Now that it's been installed to the guy's house and the novelty has worn off, his usage is like any other light-residential user -- average of only a couple mbit/s when he's active, and peaks of <1>
That said, anyone doing heavy use of bittorent (legal or not) can easily peg a connection at 100mbit/s and push close to a gigabit. But you'd have a hard time watching all that HD video or using all those Linux ISO images. Even a high-def raw blu-ray is doing less than 50Mbit/s from disk to the video codec. You can fill up some hard drives right quick if you want to.

Reliability is completely dependent on the particular company running the service. Call their listed phone number. How long does it take to get to someone who knows your local area? (ask technical questions about the service like speed, IP addresses, etc, and see how many times they have to transfer you to someone else before you get to someone with answers). That will probably be a good general first guess of how good they'll be.
posted by frontmn23 at 2:02 PM on July 5, 2012 [1 favorite]

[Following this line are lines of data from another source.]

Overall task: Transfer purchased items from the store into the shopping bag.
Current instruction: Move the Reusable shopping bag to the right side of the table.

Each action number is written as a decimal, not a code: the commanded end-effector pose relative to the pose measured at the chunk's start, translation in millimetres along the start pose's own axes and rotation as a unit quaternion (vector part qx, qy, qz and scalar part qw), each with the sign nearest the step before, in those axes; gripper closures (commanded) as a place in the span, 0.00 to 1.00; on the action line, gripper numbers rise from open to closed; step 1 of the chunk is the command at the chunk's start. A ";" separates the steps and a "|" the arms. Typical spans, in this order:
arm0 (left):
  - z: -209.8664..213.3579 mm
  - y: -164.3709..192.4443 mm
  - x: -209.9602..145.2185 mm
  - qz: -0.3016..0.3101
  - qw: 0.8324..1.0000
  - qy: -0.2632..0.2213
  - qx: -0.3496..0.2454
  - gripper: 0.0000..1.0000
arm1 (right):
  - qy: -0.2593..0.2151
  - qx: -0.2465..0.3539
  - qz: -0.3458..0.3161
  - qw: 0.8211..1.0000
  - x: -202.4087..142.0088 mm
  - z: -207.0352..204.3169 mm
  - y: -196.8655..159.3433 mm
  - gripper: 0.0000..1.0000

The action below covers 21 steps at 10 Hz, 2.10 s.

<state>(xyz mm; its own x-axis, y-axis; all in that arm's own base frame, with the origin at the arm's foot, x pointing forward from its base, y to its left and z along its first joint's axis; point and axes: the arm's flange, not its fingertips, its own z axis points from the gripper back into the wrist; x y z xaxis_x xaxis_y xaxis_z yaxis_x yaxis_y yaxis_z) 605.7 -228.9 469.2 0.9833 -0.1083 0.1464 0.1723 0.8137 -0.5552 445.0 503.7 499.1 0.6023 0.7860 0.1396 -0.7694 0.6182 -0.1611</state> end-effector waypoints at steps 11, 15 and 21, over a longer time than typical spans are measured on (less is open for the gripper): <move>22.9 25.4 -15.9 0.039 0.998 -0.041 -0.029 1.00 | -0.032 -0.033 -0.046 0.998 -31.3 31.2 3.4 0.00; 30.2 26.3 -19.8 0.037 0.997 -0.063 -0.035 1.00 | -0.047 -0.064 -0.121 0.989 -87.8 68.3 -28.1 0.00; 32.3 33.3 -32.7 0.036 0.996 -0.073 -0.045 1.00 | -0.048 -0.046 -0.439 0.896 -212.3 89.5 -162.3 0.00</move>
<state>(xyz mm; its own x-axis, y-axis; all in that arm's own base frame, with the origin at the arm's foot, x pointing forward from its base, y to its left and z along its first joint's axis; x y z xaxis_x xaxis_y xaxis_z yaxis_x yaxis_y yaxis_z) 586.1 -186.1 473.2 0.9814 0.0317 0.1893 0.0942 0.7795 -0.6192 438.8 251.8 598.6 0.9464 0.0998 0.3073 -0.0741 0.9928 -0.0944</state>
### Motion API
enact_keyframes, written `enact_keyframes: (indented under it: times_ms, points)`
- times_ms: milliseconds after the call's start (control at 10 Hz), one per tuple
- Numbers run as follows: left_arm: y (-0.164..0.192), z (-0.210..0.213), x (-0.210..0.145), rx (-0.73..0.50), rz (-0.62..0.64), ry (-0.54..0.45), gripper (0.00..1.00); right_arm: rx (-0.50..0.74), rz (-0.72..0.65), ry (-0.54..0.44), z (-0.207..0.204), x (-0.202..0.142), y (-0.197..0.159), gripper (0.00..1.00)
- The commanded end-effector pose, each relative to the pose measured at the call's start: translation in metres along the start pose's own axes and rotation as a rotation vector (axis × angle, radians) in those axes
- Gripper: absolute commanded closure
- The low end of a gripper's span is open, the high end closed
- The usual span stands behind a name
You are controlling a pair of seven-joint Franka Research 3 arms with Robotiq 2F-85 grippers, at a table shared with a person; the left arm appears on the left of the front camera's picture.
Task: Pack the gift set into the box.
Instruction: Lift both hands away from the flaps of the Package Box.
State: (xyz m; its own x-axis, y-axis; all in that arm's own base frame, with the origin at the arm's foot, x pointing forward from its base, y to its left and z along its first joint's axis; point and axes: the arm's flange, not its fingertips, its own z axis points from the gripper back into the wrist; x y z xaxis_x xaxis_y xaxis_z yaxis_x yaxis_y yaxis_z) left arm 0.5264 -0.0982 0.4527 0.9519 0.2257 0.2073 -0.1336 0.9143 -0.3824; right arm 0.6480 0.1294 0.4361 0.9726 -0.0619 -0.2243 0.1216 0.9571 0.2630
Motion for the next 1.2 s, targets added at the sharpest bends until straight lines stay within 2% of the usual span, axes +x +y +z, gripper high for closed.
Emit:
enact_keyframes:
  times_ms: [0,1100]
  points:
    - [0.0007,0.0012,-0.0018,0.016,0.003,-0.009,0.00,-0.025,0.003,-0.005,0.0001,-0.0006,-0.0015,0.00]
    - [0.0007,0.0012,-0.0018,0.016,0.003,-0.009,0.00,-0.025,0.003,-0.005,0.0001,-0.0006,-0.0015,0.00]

I think upstream bottlenecks are going to be the biggest thing. I mean, I've almost never had ANY download source be able to saturate my connection. (Except the old Compaq.com. That thing was FAST.) At some point, faster isn't really faster, it's just you can do more stuff concurrently.

And then on the other end, sure, they have fiber to your house, but what do they have connecting themselves to the rest of the internet? That's the question.

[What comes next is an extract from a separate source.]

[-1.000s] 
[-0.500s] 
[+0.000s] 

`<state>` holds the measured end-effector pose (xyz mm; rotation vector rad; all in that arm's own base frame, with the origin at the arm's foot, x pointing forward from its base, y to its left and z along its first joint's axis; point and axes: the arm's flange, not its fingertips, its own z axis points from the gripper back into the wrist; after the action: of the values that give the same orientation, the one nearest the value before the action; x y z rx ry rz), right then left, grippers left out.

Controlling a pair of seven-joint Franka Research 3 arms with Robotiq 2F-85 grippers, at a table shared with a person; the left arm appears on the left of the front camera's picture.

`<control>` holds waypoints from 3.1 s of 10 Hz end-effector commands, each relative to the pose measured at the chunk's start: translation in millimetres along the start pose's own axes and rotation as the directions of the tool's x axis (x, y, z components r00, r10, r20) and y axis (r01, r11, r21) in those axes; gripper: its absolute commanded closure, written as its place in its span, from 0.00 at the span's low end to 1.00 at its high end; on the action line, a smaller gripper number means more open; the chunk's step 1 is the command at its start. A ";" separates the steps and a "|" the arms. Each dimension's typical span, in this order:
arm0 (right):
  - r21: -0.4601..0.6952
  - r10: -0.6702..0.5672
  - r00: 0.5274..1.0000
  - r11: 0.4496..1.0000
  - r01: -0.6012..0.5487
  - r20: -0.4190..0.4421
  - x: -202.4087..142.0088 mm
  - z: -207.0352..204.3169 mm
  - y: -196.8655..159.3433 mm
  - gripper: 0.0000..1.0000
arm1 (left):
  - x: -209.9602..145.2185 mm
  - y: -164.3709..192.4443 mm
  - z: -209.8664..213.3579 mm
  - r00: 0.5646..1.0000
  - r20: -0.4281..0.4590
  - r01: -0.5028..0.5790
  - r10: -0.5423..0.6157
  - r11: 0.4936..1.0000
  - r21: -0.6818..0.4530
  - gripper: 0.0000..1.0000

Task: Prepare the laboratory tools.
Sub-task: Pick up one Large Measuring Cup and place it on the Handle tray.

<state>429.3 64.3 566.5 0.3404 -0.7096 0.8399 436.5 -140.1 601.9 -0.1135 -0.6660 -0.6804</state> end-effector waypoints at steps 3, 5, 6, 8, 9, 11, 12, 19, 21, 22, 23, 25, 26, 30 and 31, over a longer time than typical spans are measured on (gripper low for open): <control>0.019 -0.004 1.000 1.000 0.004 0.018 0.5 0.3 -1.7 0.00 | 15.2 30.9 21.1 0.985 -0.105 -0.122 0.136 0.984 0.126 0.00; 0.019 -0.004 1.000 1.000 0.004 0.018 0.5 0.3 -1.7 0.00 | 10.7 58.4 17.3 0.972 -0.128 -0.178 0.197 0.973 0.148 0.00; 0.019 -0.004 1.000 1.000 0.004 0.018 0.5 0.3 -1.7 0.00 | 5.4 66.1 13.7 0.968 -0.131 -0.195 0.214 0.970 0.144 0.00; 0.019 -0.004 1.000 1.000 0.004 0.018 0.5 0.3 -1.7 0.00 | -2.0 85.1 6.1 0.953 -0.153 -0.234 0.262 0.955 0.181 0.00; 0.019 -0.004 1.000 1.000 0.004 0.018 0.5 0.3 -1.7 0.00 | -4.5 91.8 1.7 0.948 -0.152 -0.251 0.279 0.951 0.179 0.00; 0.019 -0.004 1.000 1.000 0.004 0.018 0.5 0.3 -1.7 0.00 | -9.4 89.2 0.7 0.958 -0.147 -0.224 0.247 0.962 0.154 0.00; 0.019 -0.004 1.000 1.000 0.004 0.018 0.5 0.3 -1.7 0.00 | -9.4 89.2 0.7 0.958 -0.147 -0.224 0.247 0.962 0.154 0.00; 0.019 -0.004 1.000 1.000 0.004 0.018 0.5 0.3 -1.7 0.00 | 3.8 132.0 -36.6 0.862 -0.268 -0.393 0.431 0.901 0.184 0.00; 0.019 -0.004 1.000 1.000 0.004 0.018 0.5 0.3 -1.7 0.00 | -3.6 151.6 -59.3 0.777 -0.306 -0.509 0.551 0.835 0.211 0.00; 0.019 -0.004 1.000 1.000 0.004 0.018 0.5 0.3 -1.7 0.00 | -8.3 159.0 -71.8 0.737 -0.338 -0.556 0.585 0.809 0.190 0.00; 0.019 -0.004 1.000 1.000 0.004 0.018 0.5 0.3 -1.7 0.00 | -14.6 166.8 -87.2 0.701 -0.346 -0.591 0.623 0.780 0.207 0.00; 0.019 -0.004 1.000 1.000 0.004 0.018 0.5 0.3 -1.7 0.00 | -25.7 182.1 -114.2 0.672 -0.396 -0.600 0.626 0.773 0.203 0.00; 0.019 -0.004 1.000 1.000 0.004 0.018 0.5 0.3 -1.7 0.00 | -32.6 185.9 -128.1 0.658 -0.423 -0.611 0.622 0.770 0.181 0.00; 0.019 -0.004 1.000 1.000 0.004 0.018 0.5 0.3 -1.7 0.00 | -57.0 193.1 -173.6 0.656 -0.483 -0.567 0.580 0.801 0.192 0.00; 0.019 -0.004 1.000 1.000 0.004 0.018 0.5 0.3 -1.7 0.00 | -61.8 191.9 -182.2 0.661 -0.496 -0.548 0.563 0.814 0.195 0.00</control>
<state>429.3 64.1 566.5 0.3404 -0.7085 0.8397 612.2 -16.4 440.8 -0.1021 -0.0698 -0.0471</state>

If it's cheaper, go for it. But you might find out that it's cheaper for a reason.
posted by gjc at 3:02 PM on July 5, 2012


If I was in your position, I'd be going for the 100 Mbps option. Many many many web servers wired up in data centers around the world are only on a 100 Mbit port anyway. The price they're showing is actually pretty awesome, and it's just a few bucks more per month than the 50 Mbps package. (I see what they did there....)

I have FIOS in north Texas, and I love it. the latency is almost zilch, speeds excellent, and it's just nice & fast. Never had any problems with it whatsoever. FTTH (Fiber To The Home) is a proven, reliable technology. No worries there.